Chances are, the Post-it note remains stuck on the intern's monitor for the weekend, and the cleaner comes in. Now the cleaner has access to my lawyer's Google accounts, including my documents.
To compound the problem, it's likely that when I share documents with my lawyer, it's not just one or two documents, it's every document relating to every case I opened. It's access to all information, because who actually remembers to unshare specific documents once they are no longer used?
So would I have been better off just emailing the document in the first place? Quite possibly – at least a data leak from one email would be contained to only those attachments, not every other document shared. But we just don't know. And “don't know” is simply not good enough. With GDPR becoming enforceable in a matter of weeks, “don't know” won't help prevent a data breach.
Ironically, the safest way for me to get sensitive documents to my lawyer is to copy it to a USB drive and hand deliver it, but I don't have the time, so I'm forced to take a shortcut and choose a less secure option.

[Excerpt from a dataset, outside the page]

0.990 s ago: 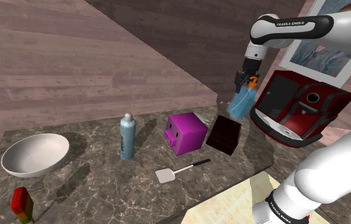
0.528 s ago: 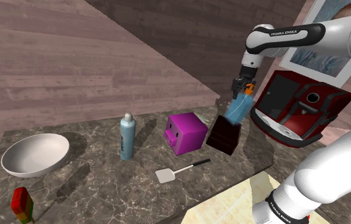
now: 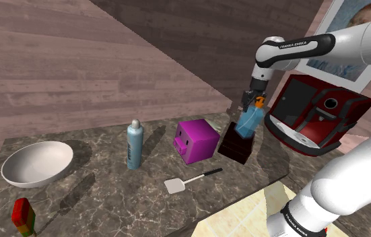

Computer security, and computer insecurity, is a complicated web of dependencies, as shown in the simple example above.
Is it all doom and gloom?
The glimmer of hope is that history tells us things improve over time. The first Model T Ford was made in 1908, but people started having accidents and dying. So seat belts came along in 1959, the air bag in 1968, and anti-lock brakes in 1970. Now, safety is not an afterthought in automotive engineering; it's built-in.
In the digital world, cryptographers have long known that access controls cannot be relied upon, and people make mistakes. The failsafe solution is to encrypt the data using client-side encryption, with strict key access controls. But it has not been adopted because productivity overrides security. Encryption of data at rest is still not available in a form people can use productively. It is too hard to manage the encryption keys correctly (we can't even manage passwords), to access the data from multiple platforms, to move data between storage services and to share data with other users.
There are companies, including my own (focused on encryption), currently working on making sophisticated security systems as easy as putting on a seat belt. Hopefully we'll build the seat belts, air bags and anti-lock brakes for the Internet. The challenge is making safety so painless, so transparent and so easy, that the average user doesn't need to sacrifice productivity for security.